▸ What needs to be done:
Which lines below include the string "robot"? Please show each one.

▸ Exercise inputs:
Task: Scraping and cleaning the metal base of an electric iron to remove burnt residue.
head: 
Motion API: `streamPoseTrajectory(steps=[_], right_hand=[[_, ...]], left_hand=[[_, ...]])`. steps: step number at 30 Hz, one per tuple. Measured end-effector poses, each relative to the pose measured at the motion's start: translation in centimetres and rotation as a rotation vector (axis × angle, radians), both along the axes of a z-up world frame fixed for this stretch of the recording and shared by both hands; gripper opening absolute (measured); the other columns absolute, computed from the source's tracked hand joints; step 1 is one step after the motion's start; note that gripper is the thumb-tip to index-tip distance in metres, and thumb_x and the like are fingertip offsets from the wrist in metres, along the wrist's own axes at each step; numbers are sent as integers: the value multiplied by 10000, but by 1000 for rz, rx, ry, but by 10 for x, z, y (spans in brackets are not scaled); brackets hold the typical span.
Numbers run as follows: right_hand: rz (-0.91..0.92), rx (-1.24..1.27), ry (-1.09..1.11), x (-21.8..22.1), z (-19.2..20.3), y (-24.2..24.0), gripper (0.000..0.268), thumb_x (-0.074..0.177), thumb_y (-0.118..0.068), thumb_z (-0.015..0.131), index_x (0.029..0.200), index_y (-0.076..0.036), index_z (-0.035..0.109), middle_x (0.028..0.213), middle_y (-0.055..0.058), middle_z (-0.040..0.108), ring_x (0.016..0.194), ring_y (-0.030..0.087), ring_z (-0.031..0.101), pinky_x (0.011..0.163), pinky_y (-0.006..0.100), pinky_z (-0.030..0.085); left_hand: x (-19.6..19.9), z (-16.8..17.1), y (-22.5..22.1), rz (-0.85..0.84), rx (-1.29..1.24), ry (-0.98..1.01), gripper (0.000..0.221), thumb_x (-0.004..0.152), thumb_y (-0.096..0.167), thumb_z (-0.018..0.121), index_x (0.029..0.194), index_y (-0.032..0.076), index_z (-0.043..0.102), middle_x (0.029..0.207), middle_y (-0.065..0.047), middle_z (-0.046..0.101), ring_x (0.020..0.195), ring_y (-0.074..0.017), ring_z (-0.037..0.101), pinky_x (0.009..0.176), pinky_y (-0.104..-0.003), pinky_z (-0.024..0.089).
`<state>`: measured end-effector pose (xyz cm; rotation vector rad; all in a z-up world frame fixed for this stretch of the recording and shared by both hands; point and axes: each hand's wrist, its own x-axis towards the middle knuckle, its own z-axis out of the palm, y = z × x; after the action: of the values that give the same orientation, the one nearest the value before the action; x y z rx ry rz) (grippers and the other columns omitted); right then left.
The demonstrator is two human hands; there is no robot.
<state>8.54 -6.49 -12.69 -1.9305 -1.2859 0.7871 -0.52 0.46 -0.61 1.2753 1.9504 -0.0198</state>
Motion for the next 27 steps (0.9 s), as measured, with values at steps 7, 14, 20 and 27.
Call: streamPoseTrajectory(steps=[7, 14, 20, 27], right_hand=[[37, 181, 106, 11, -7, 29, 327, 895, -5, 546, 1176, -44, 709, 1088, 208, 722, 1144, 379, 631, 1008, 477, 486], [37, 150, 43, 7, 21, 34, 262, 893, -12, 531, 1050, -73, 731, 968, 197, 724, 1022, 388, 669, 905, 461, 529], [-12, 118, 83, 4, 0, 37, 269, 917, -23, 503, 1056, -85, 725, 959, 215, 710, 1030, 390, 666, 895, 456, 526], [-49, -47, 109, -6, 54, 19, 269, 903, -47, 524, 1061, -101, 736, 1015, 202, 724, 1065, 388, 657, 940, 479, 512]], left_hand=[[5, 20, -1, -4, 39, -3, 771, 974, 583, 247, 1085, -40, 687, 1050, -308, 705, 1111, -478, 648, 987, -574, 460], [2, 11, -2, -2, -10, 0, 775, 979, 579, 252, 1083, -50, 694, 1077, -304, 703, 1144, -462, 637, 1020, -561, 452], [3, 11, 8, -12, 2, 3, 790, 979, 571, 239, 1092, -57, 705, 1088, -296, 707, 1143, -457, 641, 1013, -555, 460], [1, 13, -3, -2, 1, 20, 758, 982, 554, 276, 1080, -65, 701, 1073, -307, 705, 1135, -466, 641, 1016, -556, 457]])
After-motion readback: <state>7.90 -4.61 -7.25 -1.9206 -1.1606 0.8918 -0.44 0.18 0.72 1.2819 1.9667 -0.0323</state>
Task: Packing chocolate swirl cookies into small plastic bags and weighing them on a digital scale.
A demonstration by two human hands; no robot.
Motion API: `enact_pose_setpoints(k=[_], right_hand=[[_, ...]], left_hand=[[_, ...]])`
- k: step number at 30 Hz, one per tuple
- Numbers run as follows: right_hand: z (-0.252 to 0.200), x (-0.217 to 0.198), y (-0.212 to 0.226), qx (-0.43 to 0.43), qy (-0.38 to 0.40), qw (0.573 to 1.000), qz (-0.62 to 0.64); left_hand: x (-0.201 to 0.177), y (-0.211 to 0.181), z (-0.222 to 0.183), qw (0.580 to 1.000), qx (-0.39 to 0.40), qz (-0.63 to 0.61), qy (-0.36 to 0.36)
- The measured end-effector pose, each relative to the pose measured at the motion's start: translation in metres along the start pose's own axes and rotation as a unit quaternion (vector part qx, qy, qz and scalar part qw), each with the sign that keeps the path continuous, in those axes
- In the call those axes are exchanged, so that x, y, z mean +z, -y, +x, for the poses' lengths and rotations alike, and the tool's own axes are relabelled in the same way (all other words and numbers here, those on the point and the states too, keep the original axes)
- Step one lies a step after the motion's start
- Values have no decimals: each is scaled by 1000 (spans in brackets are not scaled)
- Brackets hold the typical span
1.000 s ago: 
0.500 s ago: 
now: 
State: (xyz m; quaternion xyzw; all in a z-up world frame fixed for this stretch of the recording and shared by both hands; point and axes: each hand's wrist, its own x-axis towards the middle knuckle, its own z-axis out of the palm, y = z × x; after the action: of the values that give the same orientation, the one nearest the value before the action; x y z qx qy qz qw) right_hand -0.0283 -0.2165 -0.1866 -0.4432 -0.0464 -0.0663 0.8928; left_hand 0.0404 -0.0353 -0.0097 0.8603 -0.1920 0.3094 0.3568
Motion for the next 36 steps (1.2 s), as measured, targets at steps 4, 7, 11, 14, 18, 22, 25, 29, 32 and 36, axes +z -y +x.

▸ Response below:
The demonstrator is two human hands; there is no robot.
A demonstration by two human hands; no robot.

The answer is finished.